Der Miles Davis Biograph Peter Wiessmüller schrieb, dass die "Four & More" Titel zu schnell gespielt worden seien, was auf Dauer eintönig wirke, während das Titelstück "My Funny Valentine" von einer grossen Tiefe und Brillanz sei, die bislang von Miles nicht erreicht wurde. DEr Jazzmusiker Ian Carr (Nucleus) wiederum hielt das Album für eines der wirklich grössten Aufnahmen eines Livekonzertes. Das Album enthielt alle jene wunderschönen und in verhaltenen Tempi vorgetragenen Balladen von Miles Davis, die auf "Four & More" fehlten. Besonders fiel dies bei den Veränderungen auf, die die 15 Minuten lange Version von "My Funny Valentine" gegenüber der Einspielung vom September 1959 mit Bill Evans erfuhr: diese Version war von einer kraftvollen Bewegung bestimmt, weg von der Romantik (der Evans-Version) zu mehr Abstraktion. Der Gewinn einer differenzierten emotionalen Expressivität war unüberhörbar. Trotz der gelegentlich nur versteckten Referenzen an die Originalmelodie und der sehr freien harmonischen Annäherung (Davis: "Wir benutzen den ganzen Titel wie eine Tonskala") wurde die Struktur durchgehalten. Im Gegensatz zu früheren Aufnahmen spielte Miles Davis mit offenem Horn in höchsten Registern, ohne seine persönliche Note, den lyrischen Sound zu verlieren.

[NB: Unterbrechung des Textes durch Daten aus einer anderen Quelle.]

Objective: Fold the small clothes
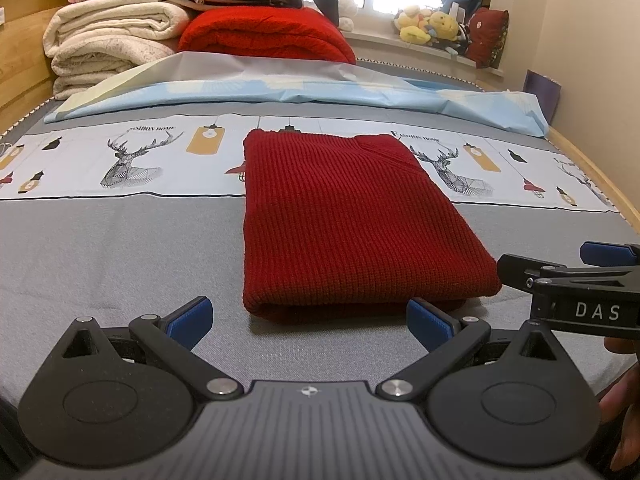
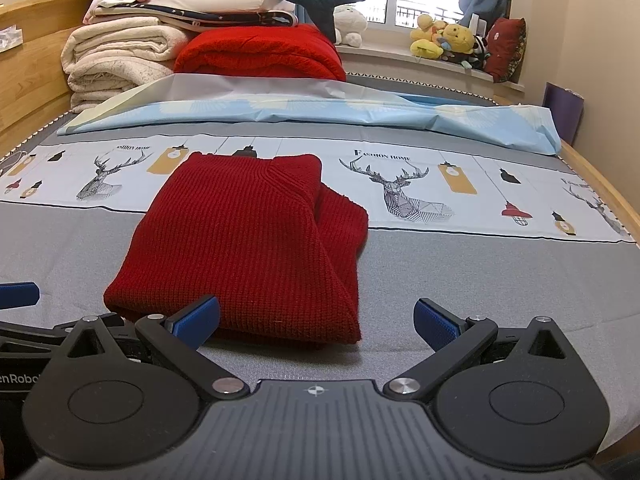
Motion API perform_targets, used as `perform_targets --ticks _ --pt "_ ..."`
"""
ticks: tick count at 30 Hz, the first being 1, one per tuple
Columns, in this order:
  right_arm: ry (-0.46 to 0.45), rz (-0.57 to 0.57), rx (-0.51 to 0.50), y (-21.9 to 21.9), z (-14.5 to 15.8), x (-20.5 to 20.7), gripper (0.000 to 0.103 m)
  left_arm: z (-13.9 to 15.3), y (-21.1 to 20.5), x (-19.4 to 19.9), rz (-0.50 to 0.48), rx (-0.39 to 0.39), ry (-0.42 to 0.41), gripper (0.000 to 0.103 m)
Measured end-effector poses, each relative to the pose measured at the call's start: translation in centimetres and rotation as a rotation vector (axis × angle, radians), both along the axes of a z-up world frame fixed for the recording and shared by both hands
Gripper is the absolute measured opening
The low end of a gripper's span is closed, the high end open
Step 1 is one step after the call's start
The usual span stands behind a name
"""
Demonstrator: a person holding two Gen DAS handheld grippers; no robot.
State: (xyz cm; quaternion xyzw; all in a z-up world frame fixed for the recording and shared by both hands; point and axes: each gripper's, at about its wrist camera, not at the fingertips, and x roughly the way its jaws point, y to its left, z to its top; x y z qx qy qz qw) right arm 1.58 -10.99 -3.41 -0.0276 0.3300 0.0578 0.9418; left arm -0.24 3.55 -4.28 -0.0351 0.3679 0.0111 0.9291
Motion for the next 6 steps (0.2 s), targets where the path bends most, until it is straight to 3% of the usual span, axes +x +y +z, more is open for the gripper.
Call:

Die Schnelligkeit einiger Stücke dieses Abends war auch teilweise den Spannungen geschuldet, die sich in Fragen des kostenlosen Spielens stellten. Einige Bandmitglieder wollten lieber ihre Gage haben und dann selbst entscheiden, wie viel sie spendeten, aber Miles Davis blieb in der Sache stur. Herbie Hancock beschrieb später den psychischen Druck, der auf den jungen Bandmitgliedern lastete, weil sie zum ersten Mal in der neuen Carnegie Hall spielten. Der Tenorsaxophonist George Coleman verliess bald darauf die Band. Nach einer Interimslösung mit Sam Rivers, der Davis bei einer Japantournee begleitete, aber nicht ins Bandkonzept passte, erreichte Miles Davis, dass sein Favorit Wayne Shorter hinzustossen konnte. Damit entstand im September 1964 das klassische, sogenannte "zweite" Miles Davis-Quintett, das bis 1968 wirkte.
Die Live-Aufnahmen aus der "Philharmonic Hall" erschien wie eingangs erwähnt im Jahre 1964 zuerst unter dem Titel "Miles Davis: Four & More - Recorded Live in Concert" (Columbia Records CS 9106) und als "My Funny Valentine - Miles Davis in Concert" (Columbia Records CS 9253). Bei der späteren CD-Veröffentlichung wurden die beiden Alben dann erstmals unter dem Titel "The Complete Concert 1964: My Funny Valentine + Four & More" zusammengefasst. Die Aufnahmen erschienen auch zusammen mit weiteren Live-Aufnahmen der Miles Davis Formationen von 1963/64 auf der Columbia Records Zusammenstellung "Seven Steps - The Complete Columbia Recordings of Miles Davis 1963-1964" (Columbia Records C7K 90840). Wer sich also gerne den ganzen Abend dieser Live-Aufnahme anhören möchte, der sollte vielleicht besser auf die CD-Version zurückgreifen. Das pure Dynamik-Vergnügen erhält allerdings doch jener Hörer, der sich für die "Four & More" Platte entscheidet.